Des étamines à soufflet... ou comment se faire repoudrer le bec par une plante!

Cette première note nous emmène en Amérique du Sud à la rencontre d'une plante à fleurs nommée Axinaea de son doux nom latin (bien prononcé, ça ressemble à un gros éternuement). Comme vous l'avez probablement constaté la plupart des plantes qui nous entourent fleurissent à un certain moment de l'année. Les fleurs, surtout celles qui sont colorées, produisent du nectar: un liquide sucré servant à attirer les animaux, le plus souvent des insectes. En venant dans la fleur se gaver de nectar, l'insecte va se frotter contre les étamines et ramasser du pollen... mais n'y voyez là aucun comportement douteux car il ne s'en rend même pas compte. Toujours plus affamé, l'insecte va poursuivre son voyage et se balader de fleur en fleur, transportant ainsi le pollen au bénéfice de la plante. C'est par ce stratagème appelé "pollinisation" et qui a fait ses preuves depuis plus de 150 millions d'années que la plupart des plantes utilisent les insectes pour assurer leur reproduction.

Il arrive parfois que les fleurs ne soient pas pollinisées par des insectes mais par d'autres animaux comme des oiseaux... Et c'est le cas d'Axinaea! (A vos souhaits!) Jusque là rien d'exceptionnel me direz-vous, sauf que pour l'occasion cette plante a développé un système de pollinisation extrêmement astucieux et jamais décrit avant.




Habituellement, le nectar est produit dans des petits sacs spécialisés, localisés au coeur de la fleur mais, chez Axinaea, l'étamine remplace le nectar et c'est elle-même qui attire l'oiseau.

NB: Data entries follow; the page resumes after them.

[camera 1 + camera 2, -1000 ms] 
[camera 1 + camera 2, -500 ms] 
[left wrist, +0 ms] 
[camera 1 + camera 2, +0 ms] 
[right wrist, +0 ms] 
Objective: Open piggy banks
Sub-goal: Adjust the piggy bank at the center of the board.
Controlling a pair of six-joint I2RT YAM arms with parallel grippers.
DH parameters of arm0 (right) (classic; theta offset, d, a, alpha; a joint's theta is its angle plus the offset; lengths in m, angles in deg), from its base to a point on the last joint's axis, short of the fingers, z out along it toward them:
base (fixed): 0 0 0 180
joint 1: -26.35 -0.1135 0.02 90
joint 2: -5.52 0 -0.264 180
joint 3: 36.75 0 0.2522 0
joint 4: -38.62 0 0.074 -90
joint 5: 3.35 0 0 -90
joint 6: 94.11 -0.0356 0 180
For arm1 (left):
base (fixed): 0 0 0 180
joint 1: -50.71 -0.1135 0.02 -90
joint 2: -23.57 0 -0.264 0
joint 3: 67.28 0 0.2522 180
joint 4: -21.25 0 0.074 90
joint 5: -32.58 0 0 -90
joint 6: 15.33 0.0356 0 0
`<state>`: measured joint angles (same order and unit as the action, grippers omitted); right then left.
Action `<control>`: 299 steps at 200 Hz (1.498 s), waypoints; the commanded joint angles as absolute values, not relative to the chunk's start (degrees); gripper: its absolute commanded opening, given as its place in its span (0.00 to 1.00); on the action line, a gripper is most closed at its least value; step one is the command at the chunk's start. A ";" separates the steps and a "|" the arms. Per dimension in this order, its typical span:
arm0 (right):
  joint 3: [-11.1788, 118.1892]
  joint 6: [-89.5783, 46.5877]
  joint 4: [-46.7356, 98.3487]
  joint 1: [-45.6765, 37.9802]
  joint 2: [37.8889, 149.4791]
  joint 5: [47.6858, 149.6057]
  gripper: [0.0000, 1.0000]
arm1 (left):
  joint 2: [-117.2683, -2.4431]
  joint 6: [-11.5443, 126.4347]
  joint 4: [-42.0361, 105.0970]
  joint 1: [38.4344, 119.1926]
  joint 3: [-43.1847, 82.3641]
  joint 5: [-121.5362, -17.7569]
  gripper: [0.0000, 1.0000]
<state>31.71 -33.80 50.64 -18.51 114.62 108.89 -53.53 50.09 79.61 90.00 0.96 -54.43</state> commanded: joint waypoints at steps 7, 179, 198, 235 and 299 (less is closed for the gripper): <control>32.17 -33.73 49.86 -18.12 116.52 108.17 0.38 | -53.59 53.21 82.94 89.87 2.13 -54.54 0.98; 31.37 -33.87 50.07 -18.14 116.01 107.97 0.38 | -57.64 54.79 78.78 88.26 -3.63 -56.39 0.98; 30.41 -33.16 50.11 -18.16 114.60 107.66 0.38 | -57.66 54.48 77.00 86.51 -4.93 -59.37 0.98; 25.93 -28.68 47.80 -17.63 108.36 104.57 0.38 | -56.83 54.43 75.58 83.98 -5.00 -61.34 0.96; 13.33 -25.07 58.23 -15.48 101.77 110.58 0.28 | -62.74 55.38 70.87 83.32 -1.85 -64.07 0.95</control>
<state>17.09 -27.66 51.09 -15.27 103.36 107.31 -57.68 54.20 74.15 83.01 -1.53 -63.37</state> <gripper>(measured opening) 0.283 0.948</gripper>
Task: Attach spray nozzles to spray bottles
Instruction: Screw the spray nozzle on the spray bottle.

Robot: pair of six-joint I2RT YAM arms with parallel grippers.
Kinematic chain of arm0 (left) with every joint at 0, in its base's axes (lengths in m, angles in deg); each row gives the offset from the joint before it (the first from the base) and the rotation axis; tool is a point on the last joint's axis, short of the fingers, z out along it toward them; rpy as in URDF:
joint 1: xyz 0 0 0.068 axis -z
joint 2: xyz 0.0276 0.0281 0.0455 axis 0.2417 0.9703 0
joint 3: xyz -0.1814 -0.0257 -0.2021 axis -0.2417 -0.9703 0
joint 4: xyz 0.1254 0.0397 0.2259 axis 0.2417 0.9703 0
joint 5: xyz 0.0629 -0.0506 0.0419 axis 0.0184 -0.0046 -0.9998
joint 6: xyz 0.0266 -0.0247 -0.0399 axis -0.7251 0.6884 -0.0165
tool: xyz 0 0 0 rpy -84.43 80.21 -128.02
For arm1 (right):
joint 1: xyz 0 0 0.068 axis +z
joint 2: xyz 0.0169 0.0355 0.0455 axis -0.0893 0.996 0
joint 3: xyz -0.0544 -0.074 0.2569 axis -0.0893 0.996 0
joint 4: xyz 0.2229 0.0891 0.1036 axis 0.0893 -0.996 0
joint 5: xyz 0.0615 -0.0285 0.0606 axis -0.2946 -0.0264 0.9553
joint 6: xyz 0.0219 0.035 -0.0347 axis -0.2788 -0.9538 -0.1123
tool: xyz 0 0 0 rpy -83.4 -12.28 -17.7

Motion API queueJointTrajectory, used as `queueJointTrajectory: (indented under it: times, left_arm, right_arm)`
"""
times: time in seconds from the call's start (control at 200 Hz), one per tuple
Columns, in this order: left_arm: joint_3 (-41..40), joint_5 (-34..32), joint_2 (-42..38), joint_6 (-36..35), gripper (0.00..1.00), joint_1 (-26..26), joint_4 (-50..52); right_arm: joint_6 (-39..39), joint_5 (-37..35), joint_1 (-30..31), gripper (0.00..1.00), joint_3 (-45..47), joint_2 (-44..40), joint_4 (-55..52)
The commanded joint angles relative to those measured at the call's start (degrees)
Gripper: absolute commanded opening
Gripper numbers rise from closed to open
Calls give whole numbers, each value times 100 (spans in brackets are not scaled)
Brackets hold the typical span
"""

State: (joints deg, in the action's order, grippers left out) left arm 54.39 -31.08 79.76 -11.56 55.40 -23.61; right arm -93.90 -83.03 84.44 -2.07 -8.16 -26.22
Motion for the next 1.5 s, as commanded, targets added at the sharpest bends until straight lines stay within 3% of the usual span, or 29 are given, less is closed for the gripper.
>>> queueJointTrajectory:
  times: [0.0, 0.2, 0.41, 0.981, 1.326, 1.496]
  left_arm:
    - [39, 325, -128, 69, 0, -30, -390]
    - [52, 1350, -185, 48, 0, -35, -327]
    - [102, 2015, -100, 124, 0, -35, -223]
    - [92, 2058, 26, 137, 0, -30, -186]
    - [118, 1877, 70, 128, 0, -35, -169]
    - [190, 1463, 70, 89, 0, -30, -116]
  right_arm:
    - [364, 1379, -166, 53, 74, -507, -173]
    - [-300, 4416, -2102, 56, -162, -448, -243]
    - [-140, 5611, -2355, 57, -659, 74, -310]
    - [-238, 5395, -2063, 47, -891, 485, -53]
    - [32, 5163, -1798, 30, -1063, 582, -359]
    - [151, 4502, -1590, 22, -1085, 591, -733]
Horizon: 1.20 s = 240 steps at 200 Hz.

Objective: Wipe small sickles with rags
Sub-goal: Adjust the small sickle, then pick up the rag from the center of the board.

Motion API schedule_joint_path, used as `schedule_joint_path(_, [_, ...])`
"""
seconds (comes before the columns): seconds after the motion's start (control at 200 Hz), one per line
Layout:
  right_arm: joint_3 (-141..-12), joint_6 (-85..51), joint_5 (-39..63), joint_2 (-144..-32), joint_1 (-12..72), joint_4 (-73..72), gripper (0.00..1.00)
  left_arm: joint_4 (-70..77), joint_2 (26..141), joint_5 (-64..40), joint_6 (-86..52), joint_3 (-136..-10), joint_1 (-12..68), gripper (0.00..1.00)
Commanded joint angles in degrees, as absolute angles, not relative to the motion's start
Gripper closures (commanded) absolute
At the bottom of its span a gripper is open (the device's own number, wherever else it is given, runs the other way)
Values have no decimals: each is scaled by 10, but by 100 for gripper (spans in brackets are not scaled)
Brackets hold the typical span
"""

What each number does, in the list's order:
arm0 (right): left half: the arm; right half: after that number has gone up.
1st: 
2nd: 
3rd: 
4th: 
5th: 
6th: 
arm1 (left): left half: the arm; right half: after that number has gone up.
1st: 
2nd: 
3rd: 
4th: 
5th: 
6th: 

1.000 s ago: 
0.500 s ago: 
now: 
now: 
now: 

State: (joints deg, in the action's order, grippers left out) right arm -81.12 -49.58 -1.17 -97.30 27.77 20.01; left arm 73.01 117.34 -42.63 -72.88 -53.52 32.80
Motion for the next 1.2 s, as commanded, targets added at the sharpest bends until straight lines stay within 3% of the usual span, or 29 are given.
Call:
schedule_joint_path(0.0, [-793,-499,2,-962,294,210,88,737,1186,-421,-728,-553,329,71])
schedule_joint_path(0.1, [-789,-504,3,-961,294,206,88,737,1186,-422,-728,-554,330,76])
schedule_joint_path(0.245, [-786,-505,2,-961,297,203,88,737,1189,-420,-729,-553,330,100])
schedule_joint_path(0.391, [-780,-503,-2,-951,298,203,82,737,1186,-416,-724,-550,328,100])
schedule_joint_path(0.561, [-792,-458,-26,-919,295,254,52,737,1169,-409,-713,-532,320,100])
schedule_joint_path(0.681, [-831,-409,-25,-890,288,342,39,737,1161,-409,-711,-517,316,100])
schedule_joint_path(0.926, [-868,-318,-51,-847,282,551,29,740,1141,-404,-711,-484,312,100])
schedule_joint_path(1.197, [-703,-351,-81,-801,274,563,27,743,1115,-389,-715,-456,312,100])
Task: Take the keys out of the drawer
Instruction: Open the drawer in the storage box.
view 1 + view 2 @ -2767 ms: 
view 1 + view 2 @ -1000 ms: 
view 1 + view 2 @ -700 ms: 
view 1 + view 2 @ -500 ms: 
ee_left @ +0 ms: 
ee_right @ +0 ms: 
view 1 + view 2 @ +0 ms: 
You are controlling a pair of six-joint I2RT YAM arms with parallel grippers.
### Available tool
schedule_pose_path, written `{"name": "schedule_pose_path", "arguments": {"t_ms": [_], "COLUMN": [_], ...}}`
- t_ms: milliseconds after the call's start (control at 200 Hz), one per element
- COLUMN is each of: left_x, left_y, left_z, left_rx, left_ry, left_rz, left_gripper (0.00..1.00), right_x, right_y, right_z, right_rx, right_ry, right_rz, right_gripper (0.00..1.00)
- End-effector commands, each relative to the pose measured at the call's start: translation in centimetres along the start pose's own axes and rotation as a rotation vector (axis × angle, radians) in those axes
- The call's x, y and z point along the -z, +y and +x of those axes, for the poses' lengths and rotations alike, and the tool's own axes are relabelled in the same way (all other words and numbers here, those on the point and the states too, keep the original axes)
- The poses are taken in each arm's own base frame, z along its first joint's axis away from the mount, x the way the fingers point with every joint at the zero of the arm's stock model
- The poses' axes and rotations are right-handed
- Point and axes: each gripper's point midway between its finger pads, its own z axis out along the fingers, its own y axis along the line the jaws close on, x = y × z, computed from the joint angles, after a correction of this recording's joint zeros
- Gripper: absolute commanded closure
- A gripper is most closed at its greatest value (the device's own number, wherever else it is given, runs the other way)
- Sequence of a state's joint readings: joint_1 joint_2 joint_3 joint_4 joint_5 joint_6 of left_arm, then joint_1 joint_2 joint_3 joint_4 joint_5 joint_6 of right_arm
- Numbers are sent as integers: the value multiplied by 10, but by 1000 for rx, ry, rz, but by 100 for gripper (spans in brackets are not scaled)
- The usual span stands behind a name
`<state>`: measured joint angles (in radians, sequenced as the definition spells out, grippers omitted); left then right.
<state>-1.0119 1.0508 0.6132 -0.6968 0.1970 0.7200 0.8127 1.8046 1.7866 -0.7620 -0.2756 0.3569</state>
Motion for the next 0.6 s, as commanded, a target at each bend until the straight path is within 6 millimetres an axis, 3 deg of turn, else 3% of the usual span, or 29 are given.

Elle possède un gros sac, gorgé de sucre, que l'oiseau va venir picorer comme un fruit. Mais ce n'est pas tout! Ce sac est rempli d'air et est connecté à un tube qui contient le pollen, l'ensemble formant une sorte de soufflet (comme pour attiser le feu des cheminées). En venant pincer l'étamine avec son bec, l'oiseau va compresser le sac et expulser le pollen... sur sa propre tête! Se faisant ainsi repoudrer le bec à chaque étamine qu'il mange... et ici encore assurant la perpétuation de l'espèce végétale à son insu.